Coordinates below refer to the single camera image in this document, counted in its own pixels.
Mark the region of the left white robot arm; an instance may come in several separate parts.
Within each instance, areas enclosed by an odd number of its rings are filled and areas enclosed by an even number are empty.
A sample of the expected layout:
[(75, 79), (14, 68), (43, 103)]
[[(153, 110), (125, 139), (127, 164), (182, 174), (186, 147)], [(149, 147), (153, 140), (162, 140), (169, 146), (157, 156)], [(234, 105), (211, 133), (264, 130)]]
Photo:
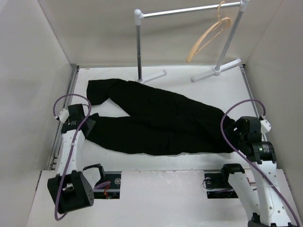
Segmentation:
[(59, 114), (64, 122), (59, 166), (55, 177), (48, 179), (47, 188), (55, 204), (55, 214), (91, 207), (94, 190), (108, 185), (101, 164), (84, 166), (82, 148), (95, 121), (85, 116), (81, 104), (70, 105)]

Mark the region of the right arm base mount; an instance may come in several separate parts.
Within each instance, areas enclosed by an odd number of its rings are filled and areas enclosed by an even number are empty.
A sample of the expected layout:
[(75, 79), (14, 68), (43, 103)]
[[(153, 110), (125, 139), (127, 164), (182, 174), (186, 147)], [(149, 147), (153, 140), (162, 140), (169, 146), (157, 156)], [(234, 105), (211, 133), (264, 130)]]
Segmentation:
[(221, 173), (204, 174), (203, 187), (208, 199), (237, 199), (238, 195), (228, 182), (223, 180)]

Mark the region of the black trousers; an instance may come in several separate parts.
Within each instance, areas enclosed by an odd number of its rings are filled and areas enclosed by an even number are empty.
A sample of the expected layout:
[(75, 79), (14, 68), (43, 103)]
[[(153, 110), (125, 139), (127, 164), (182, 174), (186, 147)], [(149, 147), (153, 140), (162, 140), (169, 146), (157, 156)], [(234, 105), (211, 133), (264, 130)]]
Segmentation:
[(87, 139), (103, 148), (152, 156), (232, 152), (221, 129), (234, 120), (217, 107), (122, 79), (89, 81), (87, 99), (92, 105), (110, 99), (126, 112), (90, 116), (95, 125)]

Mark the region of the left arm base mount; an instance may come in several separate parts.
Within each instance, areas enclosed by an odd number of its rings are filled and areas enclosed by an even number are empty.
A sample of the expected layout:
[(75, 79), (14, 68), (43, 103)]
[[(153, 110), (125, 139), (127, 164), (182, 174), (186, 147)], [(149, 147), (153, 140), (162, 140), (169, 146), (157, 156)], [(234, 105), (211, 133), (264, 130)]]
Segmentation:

> **EXERCISE PROMPT**:
Only lines containing the string "region" belong in the answer; find them in the data above and copy them.

> **EXPECTED ANSWER**:
Mark the region of the left white robot arm; an instance may come in several separate parts.
Mark the region of the right arm base mount; an instance may come in several separate parts.
Mark the region of the black trousers; an instance may come in several separate parts.
Mark the region of the left arm base mount; an instance may come in several separate parts.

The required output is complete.